A good rule of thumb: if you’re running it 24/7, power efficiency matters. If it’s only on when you’re using it, raw specs matter more.

What to Skip

  • Raspberry Pi as your main server - great for learning, terrible as a workhorse. The SD card will fail, the I/O is limited, and you’ll outgrow it quickly.
  • NAS devices as compute - NAS boxes (Synology, QNAP) are great for storage, not for running VMs.
  • 10GbE networking on day one - you don’t need it. 1GbE handles everything until you’re regularly moving large files across the network.

Step 3: Install Proxmox

Proxmox VE is the go-to hypervisor for homelabs. It’s free, open-source, and lets you run both VMs and containers (LXC) from a single web UI.

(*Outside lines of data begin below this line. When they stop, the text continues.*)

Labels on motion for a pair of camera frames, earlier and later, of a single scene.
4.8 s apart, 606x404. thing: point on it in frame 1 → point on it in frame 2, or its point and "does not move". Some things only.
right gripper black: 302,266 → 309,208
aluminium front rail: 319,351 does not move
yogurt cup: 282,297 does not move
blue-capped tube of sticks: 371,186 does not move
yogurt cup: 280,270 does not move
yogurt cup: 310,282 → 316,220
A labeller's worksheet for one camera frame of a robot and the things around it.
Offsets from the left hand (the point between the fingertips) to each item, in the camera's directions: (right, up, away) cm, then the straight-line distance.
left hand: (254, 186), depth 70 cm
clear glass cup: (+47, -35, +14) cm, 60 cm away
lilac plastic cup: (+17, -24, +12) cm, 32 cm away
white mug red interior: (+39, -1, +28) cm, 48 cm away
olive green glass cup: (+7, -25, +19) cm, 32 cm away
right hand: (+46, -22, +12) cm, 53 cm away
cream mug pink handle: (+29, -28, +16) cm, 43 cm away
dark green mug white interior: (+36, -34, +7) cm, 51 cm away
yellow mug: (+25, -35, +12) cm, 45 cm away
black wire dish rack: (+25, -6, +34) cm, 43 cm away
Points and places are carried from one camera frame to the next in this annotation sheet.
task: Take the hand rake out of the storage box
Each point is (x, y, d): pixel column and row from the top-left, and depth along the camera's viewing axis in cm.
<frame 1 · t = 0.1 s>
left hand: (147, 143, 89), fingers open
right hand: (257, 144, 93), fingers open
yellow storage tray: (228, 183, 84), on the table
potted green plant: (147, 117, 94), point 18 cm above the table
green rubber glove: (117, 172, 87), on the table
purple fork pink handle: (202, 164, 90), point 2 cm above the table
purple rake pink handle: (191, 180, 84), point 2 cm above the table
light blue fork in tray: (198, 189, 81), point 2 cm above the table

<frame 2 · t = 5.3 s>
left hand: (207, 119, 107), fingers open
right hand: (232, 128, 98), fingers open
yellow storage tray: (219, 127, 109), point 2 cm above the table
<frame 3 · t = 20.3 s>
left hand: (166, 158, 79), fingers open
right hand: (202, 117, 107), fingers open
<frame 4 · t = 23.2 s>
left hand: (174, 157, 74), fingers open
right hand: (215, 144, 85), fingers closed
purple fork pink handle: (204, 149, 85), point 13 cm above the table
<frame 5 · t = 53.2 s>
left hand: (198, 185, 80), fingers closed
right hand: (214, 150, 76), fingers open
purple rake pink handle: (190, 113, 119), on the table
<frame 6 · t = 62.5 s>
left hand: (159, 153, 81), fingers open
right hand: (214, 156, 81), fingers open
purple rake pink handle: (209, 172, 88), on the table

Installation is straightforward:

  1. Download the Proxmox VE ISO from the official site
  2. Flash it to a USB drive with Balena Etcher or Rufus
  3. Boot your machine from USB and follow the installer
  4. Access the web UI at https://your-ip:8006

When it’s up, dismiss the “no valid subscription” warning (you don’t need a paid licence for home use) and create your first VM.

Good first VMs to spin up:

  • Ubuntu Server 24.04 LTS - the standard Linux learning environment
  • A Docker host - one VM running Docker Compose handles most self-hosted services
  • pfSense or OPNsense - if you want to get into network segmentation and VLANs

Step 4: Set Up Basic Networking

You don’t need a managed switch on day one, but you’ll want one eventually. A cheap Cisco SG300 or TP-Link TL-SG108E (about ?30-50 used) gives you VLAN support for separating your lab traffic from your home network.

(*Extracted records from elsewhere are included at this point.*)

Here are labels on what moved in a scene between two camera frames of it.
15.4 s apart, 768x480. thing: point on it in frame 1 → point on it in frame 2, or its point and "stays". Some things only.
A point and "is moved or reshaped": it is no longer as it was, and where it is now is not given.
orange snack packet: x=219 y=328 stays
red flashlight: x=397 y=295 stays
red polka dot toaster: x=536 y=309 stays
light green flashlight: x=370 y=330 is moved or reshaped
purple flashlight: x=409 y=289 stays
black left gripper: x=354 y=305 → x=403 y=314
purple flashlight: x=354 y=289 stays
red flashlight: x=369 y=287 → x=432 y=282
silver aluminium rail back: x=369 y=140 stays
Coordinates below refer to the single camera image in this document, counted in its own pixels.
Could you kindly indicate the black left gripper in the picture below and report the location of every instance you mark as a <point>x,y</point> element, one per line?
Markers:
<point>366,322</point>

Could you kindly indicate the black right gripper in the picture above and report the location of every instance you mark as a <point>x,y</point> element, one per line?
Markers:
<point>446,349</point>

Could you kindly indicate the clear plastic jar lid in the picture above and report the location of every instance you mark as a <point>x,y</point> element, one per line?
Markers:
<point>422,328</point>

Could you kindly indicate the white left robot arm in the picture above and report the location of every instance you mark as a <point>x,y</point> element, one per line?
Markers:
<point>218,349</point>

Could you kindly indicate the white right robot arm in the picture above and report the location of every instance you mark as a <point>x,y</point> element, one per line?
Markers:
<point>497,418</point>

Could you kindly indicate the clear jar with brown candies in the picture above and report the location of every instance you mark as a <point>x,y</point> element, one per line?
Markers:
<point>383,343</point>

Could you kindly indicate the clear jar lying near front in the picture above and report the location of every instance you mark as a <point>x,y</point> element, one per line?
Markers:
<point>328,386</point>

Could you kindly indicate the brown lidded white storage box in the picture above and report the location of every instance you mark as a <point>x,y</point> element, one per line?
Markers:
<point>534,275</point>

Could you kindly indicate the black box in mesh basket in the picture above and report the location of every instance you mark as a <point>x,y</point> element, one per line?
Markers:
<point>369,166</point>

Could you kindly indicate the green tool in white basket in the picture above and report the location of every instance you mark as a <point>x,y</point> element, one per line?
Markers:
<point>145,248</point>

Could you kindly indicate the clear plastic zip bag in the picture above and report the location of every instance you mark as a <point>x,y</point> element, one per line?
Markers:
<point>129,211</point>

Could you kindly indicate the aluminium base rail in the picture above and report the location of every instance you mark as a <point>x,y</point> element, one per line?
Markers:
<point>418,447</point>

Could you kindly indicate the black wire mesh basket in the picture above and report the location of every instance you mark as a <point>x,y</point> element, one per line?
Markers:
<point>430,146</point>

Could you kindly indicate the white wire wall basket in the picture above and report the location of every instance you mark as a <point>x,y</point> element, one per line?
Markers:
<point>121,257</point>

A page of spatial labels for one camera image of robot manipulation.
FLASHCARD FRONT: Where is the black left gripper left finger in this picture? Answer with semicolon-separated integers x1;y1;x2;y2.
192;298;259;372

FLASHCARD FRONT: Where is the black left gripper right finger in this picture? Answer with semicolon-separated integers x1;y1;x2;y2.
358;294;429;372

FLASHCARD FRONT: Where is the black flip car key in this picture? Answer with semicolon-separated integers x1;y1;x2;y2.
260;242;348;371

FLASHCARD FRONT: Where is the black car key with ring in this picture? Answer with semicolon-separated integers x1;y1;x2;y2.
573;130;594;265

Why VLANs matter: If something in your lab gets compromised or misconfigured, you don’t want it able to talk to your personal devices. A simple lab VLAN keeps your homelab isolated.

Basic network layout that works well:

VLAN 1  - Home devices (phones, laptops, TV)
VLAN 10 - Homelab / servers
VLAN 20 - IoT devices (smart home, cameras)

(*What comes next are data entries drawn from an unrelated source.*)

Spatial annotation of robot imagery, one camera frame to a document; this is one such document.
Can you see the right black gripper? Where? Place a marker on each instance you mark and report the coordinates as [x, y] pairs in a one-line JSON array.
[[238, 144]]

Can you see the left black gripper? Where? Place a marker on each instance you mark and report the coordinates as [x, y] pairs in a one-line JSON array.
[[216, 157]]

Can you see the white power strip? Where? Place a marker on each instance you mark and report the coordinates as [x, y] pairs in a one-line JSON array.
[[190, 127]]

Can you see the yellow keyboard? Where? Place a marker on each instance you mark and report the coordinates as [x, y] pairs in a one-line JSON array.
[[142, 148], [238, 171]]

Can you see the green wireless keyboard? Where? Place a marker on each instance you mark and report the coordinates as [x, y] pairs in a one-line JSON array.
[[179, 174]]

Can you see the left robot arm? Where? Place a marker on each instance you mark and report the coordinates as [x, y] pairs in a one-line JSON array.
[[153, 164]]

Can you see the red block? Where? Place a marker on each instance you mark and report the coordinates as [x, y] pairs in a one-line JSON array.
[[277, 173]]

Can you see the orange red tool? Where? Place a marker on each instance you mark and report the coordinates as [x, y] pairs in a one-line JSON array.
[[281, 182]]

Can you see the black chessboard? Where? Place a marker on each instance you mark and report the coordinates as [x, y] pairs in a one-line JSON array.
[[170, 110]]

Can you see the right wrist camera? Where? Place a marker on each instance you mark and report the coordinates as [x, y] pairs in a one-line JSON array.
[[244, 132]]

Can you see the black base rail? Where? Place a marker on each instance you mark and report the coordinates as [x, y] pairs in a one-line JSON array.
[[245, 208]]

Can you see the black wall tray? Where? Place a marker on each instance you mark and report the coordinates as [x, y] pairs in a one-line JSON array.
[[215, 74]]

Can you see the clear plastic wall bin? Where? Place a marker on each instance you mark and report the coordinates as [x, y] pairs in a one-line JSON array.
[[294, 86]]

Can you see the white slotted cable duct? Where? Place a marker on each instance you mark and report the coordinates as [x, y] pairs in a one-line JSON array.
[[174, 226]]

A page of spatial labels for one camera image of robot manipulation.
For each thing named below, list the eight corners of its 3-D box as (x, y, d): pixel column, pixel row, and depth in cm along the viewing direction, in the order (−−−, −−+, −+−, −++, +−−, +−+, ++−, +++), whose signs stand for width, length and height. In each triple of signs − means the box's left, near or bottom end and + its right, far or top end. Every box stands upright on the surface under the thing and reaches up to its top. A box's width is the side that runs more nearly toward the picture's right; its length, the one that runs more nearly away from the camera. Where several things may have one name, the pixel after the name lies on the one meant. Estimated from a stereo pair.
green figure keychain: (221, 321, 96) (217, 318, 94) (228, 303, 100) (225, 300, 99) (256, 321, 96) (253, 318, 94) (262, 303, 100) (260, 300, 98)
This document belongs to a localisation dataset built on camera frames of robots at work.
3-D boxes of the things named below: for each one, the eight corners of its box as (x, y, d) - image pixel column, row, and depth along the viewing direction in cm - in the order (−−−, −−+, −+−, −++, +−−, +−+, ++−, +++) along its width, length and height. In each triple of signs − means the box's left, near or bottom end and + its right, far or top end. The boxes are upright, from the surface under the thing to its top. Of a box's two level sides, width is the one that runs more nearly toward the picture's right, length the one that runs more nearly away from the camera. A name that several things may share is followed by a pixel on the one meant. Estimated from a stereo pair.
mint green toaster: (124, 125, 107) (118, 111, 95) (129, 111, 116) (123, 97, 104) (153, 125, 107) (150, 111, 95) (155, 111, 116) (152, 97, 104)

OPNsense running as a VM on Proxmox can manage all of this - but that’s a whole separate guide.


Step 5: Run Your First Service

Once Proxmox is up and you have a Docker host VM, run something useful. Here’s a minimal docker-compose.yml to get Uptime Kuma running - a simple status page for all your services:

services:
  uptime-kuma:
    image: louislam/uptime-kuma:1
    volumes:
      - ./data:/app/data
    ports:
      - "3001:3001"
    restart: unless-stopped

Save that as docker-compose.yml, run docker compose up -d, then open http://your-vm-ip:3001. You’re self-hosting.

From here, the path is clear: add more services, learn more tooling, and break things in a way that teaches you how to fix them.


Common Mistakes to Avoid

Overbuying hardware before you know what you need. Start small. You can always add more.

Skipping backups. Whatever you run, back it up. A 3-2-1 strategy (3 copies, 2 media types, 1 offsite) sounds like overkill until you lose something.

Running everything on one VM. Separate concerns. Your media server doesn’t need to be on the same VM as your network monitoring stack.

Never documenting anything. Future-you will forget why you configured something. Write it down - even a simple markdown file in a private Gitea repo is better than nothing.


What’s Next?

Once you have a Proxmox node running and a couple of services up, the natural next steps are:

  • Set up a reverse proxy (Nginx Proxy Manager or Traefik) so you can reach services by name instead of IP and port
  • Add a Cloudflare Tunnel for remote access without opening ports
  • Try OPNsense for proper network segmentation
  • Look at Ansible for automating your VM provisioning

The homelab rabbit hole is deep. The good news is that every mistake teaches you something you’d never learn in a vendor training course.